Monday, December 26th, 2011

According to “Retiring in a positive tax climate is only half the battle,” written by Christopher Scalese for The Times-Tribune, fixed and fixed indexed annuities could be great retirement vehicles for Pennsylvania residents.  They are lucky to live in a state with favorable tax codes for retirees, but Pennsylvania residents still have to find a way to maximize their retirement income.  In Pennsylvania, they have a low sales tax, Social Security benefits are not taxed on the state level, and pensions are only partially taxed.

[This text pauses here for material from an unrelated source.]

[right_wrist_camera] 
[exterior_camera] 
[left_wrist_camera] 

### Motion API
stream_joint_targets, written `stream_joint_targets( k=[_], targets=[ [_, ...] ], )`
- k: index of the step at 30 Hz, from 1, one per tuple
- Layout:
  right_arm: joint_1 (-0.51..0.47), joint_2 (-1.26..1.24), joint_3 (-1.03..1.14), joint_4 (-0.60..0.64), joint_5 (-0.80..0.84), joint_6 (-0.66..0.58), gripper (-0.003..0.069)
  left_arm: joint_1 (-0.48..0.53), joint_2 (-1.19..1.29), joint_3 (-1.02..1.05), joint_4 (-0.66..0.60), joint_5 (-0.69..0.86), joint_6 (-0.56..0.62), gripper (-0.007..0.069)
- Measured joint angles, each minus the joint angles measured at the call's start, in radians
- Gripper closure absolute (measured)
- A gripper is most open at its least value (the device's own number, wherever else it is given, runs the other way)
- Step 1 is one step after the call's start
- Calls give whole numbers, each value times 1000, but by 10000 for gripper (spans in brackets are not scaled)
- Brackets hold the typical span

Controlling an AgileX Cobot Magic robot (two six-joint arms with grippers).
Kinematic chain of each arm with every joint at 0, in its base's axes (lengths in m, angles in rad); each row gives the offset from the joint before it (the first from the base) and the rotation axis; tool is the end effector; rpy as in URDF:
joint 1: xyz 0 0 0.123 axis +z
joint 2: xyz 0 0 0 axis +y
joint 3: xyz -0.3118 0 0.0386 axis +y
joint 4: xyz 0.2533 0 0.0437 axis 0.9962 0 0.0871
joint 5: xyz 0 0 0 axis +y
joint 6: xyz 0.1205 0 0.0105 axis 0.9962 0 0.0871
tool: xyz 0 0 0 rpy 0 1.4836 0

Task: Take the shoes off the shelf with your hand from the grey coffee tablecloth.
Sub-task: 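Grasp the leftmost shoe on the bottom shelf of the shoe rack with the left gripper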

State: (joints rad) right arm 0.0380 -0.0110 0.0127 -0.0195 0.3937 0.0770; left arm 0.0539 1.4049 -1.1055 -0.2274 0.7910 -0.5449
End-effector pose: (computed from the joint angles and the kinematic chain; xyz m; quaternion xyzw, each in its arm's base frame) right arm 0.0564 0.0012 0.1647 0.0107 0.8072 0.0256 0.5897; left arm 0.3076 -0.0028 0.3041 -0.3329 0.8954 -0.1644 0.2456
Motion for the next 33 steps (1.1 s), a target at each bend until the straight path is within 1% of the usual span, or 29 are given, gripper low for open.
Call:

These tax benefits are a great start, but residents still need to make the most of their retirement savings and annuity products are a good way for many people to do that.  Interest rates are very low on bank CD’s right now and although annuity rates are lower than they have been in the past, fixed annuity rates are higher than those of CD’s because they are offered by insurance companies rather than banks.  Fixed annuities are a good way to earn interest tax-deferred and keep your money safe from volatile markets.

If you are looking for some market exposure, fixed indexed annuities give you that, but they still protect your principal from any losses.  People who choose annuities are typically looking for a safe way to grow their money and ensure that it lasts through retirement.  Annuities also offer tax savings that can add to the benefits already established for Pennsylvania residents.  Every safe investment has terms that you should look into and annuities are no different.  It’s best to speak with an expert and make sure the product is right for you.